18.01.17, Budokan Boys, Tendre Biche, Half Girl, Rhiz 1080 Wien


Der wunderbare Konzertabend im Rhiz, angekündigt mit der Präsentation des Headliners in einer bekannten österreichischen Tageszeitung wurde vom Elektro-Duo Budokan Boys eröffnet und gewann rasch an Fahrt. Die Jungs begannen ihre Show, indem sie sich ihrer Kleidung entledigten und sich schlussendlich im weißen Shirt, kombiniert mit langen weißen Unterhosen hinter ihr Instrumentarium stellten.
Eine Mischung aus Mickey Mouse-Stimme mit basslastigem Elektro-Sound, angereichert mit Saxophonklängen wummerte alsbald durch den Gürtelbogen, während sich immer mehr Gäste im Konzertraum einfanden.
Nebst Kreativität und einer Reminiszenz an Alex aus Clockwork Orange (ohne Tiefschutz), kann man den Budokan Boys eine Sache gewiss nicht vorwerfen: Die ihnen zur Verfügung gestandene Zeit überzogen zu haben.
Mit diesem, bei Konzerten stets sehr knappen Gut, gingen sie sehr respektvoll um und machten pünktlich die Bühne für Tendre Biche frei.
Das Quartett aus Berlin betrat die Bühne und füllte mit Keyboard, Gitarre, Bass, Schlagzeug und sanfter Stimme den Raum mit zartem Blumen-Pop. Die Musik einer einfühlsamen Set-List wallte durch den Raum und animierte das Publikum zum Mitschwingen.

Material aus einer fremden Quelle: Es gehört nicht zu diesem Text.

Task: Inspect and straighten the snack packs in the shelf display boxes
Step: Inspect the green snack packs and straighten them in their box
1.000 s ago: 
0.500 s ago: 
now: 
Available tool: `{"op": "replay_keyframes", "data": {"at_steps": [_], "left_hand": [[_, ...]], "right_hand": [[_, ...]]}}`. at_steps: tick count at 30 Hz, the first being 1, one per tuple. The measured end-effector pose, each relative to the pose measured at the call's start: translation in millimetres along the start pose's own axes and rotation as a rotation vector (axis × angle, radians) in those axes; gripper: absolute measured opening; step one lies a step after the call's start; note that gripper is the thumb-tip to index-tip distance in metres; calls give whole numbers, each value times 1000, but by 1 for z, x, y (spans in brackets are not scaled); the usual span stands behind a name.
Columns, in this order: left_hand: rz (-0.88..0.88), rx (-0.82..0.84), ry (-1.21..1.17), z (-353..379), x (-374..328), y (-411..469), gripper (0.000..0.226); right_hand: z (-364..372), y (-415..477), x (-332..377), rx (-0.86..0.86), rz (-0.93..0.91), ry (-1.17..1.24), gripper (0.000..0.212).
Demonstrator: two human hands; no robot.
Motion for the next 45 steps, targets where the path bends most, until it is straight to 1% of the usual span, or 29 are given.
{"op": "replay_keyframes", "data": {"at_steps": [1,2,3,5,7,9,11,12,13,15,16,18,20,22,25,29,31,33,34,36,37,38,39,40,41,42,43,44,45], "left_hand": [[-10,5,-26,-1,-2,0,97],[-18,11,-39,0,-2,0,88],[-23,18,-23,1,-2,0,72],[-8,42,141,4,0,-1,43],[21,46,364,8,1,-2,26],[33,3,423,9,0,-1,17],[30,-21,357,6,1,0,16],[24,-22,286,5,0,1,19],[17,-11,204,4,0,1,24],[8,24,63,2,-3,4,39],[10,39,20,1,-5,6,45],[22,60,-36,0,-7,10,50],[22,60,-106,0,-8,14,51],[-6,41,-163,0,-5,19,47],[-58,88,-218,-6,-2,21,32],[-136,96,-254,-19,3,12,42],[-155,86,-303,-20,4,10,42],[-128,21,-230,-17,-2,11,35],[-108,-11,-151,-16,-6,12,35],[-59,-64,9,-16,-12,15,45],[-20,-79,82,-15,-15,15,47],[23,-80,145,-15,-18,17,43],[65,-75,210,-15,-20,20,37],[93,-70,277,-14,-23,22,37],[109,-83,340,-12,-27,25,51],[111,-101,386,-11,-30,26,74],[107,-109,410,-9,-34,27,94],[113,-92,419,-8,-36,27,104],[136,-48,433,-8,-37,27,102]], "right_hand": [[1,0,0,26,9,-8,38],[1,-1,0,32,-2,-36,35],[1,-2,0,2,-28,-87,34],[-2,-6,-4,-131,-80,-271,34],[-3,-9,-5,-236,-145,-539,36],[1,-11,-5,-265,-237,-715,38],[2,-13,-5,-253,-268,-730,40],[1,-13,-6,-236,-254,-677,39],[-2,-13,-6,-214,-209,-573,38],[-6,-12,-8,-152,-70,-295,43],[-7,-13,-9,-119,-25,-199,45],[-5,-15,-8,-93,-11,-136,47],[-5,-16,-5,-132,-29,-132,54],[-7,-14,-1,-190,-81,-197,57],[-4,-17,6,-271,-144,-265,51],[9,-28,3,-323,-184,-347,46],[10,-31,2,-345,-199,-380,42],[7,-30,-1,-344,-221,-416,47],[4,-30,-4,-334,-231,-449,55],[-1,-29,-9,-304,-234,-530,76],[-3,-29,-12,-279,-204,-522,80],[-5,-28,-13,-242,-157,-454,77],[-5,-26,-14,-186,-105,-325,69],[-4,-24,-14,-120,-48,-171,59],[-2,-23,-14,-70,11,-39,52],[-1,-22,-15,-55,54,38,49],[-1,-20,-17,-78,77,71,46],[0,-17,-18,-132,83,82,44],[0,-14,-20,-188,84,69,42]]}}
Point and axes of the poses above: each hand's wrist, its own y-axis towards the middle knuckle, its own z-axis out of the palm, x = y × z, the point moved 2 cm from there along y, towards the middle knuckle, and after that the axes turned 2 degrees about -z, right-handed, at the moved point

Der Main-Akt des Abends konnte sich daher einer gut angeheizten Stimmung erfreuen und betrat vor einem vollem Saal die Bühne. Die vier Damen aus Wien und Berlin schwangen sich hinter die Instrumente und bei den Gitarren wurde der Gain aufgedreht.

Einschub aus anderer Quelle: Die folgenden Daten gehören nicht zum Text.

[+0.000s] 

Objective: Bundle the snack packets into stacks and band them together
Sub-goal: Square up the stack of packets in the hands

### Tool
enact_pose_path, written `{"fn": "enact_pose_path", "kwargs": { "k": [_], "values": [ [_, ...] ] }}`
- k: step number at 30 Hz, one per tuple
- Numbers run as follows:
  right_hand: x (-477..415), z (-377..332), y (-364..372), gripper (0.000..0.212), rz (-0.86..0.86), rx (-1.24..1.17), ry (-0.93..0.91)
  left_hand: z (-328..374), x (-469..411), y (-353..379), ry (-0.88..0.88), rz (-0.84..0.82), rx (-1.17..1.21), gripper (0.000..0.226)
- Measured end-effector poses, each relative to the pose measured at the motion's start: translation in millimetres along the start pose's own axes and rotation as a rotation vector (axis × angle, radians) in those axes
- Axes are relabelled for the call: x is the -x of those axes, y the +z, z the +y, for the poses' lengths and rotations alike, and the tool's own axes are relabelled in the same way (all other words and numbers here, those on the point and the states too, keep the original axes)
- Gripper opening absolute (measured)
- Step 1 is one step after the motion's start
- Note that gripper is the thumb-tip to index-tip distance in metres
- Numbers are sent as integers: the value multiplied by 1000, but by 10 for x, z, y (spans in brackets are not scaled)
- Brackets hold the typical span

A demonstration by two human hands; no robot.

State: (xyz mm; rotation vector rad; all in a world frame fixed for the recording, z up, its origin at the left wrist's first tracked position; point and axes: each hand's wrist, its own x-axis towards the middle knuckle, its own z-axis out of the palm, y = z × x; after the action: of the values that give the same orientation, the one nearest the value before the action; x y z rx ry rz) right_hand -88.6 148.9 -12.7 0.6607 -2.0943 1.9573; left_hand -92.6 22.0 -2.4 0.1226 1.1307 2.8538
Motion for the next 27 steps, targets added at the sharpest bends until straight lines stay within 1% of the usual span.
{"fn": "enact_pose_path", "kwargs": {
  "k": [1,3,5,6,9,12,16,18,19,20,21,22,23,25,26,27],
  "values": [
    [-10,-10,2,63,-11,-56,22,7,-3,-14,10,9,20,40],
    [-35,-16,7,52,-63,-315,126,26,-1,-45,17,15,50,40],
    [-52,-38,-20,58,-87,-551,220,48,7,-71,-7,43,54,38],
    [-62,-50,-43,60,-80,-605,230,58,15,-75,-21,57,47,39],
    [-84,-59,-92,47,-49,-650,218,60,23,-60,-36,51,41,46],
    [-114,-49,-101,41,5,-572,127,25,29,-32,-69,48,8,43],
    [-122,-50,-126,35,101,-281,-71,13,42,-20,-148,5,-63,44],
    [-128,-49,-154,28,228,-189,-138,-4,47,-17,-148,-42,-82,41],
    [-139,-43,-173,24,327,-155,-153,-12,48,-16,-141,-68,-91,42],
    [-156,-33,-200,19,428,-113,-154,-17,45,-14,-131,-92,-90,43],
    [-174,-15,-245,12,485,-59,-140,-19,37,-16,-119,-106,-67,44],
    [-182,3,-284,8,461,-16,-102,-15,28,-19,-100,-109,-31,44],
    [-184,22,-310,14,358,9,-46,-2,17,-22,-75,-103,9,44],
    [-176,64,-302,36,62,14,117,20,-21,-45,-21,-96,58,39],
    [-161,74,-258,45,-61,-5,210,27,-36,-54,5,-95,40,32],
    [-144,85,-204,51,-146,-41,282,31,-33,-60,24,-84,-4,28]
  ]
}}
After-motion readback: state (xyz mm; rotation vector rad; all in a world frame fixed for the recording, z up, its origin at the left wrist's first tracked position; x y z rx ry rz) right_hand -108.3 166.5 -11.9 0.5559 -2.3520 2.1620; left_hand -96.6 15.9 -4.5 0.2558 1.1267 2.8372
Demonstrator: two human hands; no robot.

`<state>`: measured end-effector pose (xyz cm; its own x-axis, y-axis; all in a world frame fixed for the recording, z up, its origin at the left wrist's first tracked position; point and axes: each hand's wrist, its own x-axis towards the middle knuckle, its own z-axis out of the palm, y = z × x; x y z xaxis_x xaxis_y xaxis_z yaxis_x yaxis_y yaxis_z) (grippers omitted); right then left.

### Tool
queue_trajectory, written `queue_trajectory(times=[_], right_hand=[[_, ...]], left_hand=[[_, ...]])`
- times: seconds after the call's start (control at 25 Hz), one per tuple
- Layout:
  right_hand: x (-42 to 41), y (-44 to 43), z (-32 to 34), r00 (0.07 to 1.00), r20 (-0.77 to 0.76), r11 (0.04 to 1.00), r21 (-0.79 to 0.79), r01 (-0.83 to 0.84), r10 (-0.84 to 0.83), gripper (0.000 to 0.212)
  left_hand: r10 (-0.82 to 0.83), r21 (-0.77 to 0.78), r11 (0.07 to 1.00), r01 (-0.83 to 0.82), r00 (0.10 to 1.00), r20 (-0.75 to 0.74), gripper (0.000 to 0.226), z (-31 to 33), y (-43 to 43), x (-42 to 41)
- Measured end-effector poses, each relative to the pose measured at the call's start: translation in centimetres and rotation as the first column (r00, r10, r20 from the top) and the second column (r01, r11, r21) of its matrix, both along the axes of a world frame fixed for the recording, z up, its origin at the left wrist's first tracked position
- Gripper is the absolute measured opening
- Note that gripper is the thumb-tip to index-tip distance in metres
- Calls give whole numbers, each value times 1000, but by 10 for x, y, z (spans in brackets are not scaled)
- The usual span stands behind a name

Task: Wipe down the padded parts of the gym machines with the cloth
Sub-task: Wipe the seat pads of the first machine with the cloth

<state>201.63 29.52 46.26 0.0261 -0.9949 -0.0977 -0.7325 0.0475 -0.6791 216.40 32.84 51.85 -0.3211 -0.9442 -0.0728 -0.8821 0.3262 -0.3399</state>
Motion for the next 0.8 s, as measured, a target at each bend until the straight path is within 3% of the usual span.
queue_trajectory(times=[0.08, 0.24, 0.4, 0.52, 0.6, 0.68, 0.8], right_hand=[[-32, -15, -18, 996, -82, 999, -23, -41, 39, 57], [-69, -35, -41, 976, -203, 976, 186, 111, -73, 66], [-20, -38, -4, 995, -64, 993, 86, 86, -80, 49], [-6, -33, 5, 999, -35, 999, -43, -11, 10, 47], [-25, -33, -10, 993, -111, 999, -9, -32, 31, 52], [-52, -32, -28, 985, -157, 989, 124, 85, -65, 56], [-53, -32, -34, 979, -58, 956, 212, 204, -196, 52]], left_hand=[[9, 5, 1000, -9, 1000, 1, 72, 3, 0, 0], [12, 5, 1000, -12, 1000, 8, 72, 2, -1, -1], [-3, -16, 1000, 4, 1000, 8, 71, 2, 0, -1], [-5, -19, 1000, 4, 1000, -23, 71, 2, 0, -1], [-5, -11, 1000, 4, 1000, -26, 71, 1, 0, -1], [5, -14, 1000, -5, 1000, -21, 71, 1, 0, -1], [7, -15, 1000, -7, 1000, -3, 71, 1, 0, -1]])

Mit viel Leidenschaft in der Stimme und Gitarrensounds, welche nicht nur in Bezug auf das Gitarrenmodell an den guten alten Grunge erinnerte, powerakkordete sich Half Girl durch die Liederliste.
Eingängige Singmelodien umschlangen sich mit schrillen Tönen und wenn die beiden Sängerinnen auch nicht immer den Ton trafen, so unterstrich dies nur mit Nachdruck die Authentizität der Musik. Das Schlagzeug wurde wie ein Wienerschnitzel weichgeklopft und das Pfeifen aus dem Gitarrenverstärker gehört bei einer Band, welche dem Punk nicht ganz abgeneigt ist, einfach zum guten Ton.
Das Publikum, schunkelte seine Jutetäschchen im Rhythmus und bei einigen war zu erkennen, dass sogar, der üblicherweise in der Szene streng geschlossene oberste Hemdknopf gelockert wurde.
Half Girl flippte und die Anstrengung war ihnen anzusehen als sie vom Publikum unter lauten Rufen und Klatschen zu einer Zugabe gebeten wurden. Dies ließen sie sich nicht zweimal sagen und gaben noch einen drauf.
Die letzte U-Bahn zu erreichen war trotzdem kein Problem und man konnte sich zufrieden ins Bett legen: Noch nie war die Verschmelzung von Instrumentalmusik, Avantgarde und Hipstertum so schön anzuhören.